Exercise>
Copy out each line of the entries below in which the string "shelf" appears.

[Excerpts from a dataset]
*** Begin section ***

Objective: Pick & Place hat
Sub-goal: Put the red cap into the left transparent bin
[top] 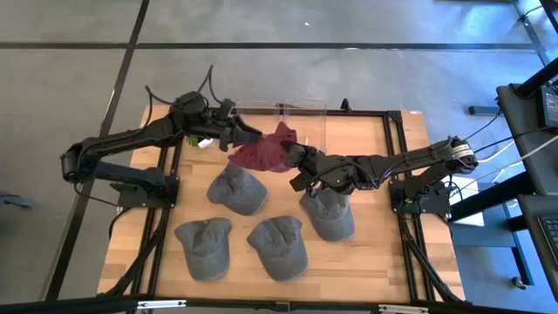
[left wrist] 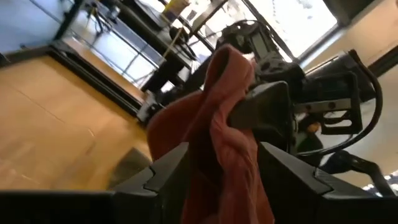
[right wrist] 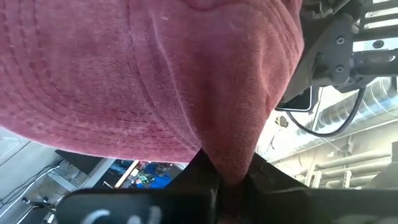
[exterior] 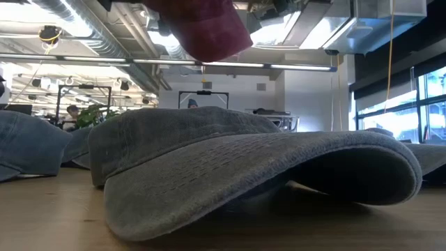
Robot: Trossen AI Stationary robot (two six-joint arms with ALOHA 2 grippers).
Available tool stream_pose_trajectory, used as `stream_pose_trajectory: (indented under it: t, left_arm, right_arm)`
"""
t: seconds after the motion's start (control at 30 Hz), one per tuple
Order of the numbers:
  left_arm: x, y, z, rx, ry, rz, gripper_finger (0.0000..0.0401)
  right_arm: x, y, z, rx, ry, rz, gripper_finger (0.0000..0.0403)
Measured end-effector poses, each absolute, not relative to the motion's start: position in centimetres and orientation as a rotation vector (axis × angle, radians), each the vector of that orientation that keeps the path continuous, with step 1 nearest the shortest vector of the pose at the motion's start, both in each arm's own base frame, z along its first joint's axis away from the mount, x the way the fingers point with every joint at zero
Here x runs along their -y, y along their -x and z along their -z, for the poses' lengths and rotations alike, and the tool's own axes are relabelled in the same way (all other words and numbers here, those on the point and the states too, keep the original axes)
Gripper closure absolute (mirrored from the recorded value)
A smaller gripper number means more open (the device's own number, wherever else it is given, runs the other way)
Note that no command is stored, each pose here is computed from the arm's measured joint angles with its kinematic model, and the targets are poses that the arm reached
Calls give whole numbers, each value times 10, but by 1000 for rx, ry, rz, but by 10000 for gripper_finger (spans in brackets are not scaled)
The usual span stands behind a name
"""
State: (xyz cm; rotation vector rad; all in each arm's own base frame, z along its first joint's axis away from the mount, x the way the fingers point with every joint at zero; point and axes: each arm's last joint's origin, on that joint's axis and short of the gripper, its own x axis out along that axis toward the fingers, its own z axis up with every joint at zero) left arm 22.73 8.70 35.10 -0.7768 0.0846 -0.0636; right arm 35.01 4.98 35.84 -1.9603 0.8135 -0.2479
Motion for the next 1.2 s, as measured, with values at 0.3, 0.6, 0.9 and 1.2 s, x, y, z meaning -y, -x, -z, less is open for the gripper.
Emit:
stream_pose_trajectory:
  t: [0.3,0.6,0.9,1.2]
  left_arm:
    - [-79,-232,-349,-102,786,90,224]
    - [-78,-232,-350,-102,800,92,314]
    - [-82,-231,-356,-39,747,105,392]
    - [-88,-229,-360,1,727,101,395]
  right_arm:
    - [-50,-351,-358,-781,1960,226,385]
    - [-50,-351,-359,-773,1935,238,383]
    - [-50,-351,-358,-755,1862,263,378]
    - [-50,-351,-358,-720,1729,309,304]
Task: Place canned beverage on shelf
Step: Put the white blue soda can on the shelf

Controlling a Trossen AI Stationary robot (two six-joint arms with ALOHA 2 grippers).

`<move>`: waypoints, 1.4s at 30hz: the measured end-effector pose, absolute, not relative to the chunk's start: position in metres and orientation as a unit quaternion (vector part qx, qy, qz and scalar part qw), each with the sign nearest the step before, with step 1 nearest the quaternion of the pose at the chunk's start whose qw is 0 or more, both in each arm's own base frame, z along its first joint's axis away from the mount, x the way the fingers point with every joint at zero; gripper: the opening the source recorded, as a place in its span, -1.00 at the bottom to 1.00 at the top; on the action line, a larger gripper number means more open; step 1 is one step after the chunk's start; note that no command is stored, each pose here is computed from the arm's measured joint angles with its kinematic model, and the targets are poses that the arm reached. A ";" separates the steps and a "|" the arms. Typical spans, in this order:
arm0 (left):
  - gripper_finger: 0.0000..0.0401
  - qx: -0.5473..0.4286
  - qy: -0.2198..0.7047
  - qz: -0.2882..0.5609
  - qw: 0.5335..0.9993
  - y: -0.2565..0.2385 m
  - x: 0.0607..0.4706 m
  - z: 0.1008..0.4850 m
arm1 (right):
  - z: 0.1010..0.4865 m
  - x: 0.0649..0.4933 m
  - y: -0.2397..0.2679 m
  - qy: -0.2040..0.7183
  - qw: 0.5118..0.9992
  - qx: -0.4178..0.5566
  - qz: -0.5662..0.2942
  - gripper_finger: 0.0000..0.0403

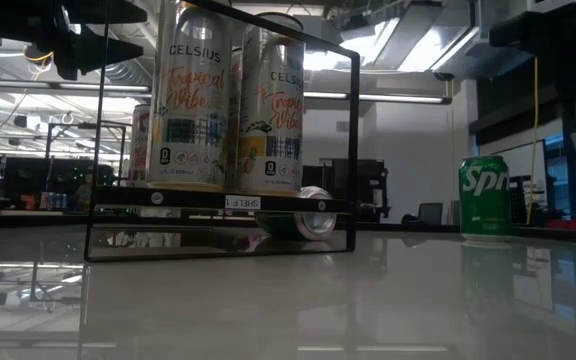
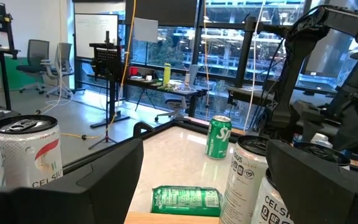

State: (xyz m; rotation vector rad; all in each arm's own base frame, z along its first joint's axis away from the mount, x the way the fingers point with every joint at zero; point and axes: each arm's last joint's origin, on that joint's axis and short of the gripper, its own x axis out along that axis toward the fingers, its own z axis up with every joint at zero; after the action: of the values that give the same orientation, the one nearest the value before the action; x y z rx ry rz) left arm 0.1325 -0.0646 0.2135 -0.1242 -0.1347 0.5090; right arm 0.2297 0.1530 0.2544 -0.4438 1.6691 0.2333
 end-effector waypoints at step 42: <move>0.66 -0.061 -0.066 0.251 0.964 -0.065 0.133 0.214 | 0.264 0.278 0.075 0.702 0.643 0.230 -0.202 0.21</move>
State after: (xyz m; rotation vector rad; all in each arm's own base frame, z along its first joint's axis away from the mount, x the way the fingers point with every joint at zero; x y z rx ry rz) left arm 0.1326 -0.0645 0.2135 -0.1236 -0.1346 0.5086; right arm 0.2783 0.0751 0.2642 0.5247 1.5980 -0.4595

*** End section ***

Output of the task>
Task: Place canned beverage on shelf
Step: Put the white blue soda can on the shelf

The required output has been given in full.